Earlier this week, President Obama repeated his claim that, while the current economy isn’t perfect, at least “we yanked an economy out of what could have been a second Great Depression.” To date, no one has contested the validity of this claim. They should, because that’s not what the Obama Administration said when they took office.
In January 2009 the new Obama Administration issued its now-infamous report titled “The Job Impact of the American Recovery and Reinvestment Plan,” more commonly known as the “Romer/Bernstein Report” after the President and Vice President’s economists who authored it. This report included estimates of what would happen if the Administration’s stimulus plan was enacted, and what would happen if it wasn’t – presumably casting the U.S. into “another Great Depression.” This chart displays the unemployment rates the Administration forecast in that January 2009 report if their stimulus plan passed (the “with stimulus” line), if their stimulus plan didn’t pass (the “without stimulus” line), and what actually happened:
Notice something important? The unemployment rate the Administration in January 2009 predicted the U.S. would have now without their “yank(ing) the economy out of another Great Depression” (about 8 percent in the “without stimulus” line) is less than the current official U.S. unemployment rate (9.1 percent in May 2011). Clearly, this data doesn’t support the President’s claim that the Administration “yanked the economy out of another Great Depression.”

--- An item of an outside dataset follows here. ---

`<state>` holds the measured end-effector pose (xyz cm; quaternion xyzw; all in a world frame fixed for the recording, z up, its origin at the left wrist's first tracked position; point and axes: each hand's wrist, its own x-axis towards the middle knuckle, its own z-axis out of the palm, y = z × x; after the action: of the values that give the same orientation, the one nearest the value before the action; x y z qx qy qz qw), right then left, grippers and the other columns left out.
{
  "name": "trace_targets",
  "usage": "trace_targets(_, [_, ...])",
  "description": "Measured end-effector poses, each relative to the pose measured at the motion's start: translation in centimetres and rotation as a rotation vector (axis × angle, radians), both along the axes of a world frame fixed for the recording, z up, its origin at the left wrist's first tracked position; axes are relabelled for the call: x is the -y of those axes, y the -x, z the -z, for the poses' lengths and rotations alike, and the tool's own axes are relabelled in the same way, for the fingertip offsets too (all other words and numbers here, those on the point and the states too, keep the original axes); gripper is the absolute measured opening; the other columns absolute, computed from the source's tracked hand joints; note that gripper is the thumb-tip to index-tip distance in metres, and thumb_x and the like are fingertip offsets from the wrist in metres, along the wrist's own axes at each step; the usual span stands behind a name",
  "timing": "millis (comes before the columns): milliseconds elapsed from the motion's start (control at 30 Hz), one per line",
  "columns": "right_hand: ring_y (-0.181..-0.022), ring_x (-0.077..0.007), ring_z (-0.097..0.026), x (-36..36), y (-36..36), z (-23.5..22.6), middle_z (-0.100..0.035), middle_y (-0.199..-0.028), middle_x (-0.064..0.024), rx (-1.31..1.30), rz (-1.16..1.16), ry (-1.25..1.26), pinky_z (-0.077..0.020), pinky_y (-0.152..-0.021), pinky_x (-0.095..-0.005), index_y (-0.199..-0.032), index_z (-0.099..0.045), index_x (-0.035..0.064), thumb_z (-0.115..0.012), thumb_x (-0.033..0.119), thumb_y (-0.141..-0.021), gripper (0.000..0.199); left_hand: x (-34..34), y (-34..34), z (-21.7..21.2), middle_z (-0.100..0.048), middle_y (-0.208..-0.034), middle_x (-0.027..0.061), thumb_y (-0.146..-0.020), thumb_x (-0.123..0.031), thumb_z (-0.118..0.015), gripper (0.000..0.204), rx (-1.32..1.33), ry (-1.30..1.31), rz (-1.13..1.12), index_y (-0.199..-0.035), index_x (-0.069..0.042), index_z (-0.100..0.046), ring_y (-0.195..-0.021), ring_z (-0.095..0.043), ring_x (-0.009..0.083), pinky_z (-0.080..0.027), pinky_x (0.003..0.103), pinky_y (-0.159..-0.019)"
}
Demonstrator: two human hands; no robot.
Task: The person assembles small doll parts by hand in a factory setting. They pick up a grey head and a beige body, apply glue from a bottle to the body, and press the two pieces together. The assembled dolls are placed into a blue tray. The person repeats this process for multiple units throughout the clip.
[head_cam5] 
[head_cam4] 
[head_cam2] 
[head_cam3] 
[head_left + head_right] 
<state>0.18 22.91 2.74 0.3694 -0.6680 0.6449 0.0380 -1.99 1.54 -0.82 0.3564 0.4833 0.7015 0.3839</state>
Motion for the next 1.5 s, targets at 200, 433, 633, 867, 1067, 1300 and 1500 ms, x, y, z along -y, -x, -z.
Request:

But maybe the Administration didn’t know the true severity of the situation in January 2009, and only realized how bad things might get after releasing their January 2009 report. That argument doesn’t hold water, either. Senior Administration officials – including the President and his chief economists – knew how serious the U.S. economic situation was the month before the Administration’s January 2009 report. According to the Wall Street Journal, on December 16, 2008 “the economic team and Mr. Obama met in the Chicago transition offices to grapple with an economic crisis that was spiraling downward. Christina Romer, who would become the chairman of the Council of Economic Advisers, was chipper, but her message was dark: The U.S. recession was the worst since the Great Depression.”
The President can’t have it both ways. He and his Administration said without their stimulus plan unemployment would be 8 percent by now – bad, but hardly a Depression level. Now that their plan passed and unemployment turned out to be even worse, they can’t plausibly say they succeeded in “yank(ing) the economy out of another Great Depression.” They didn’t, and the President’s claim that they did shouldn’t be allowed to stand.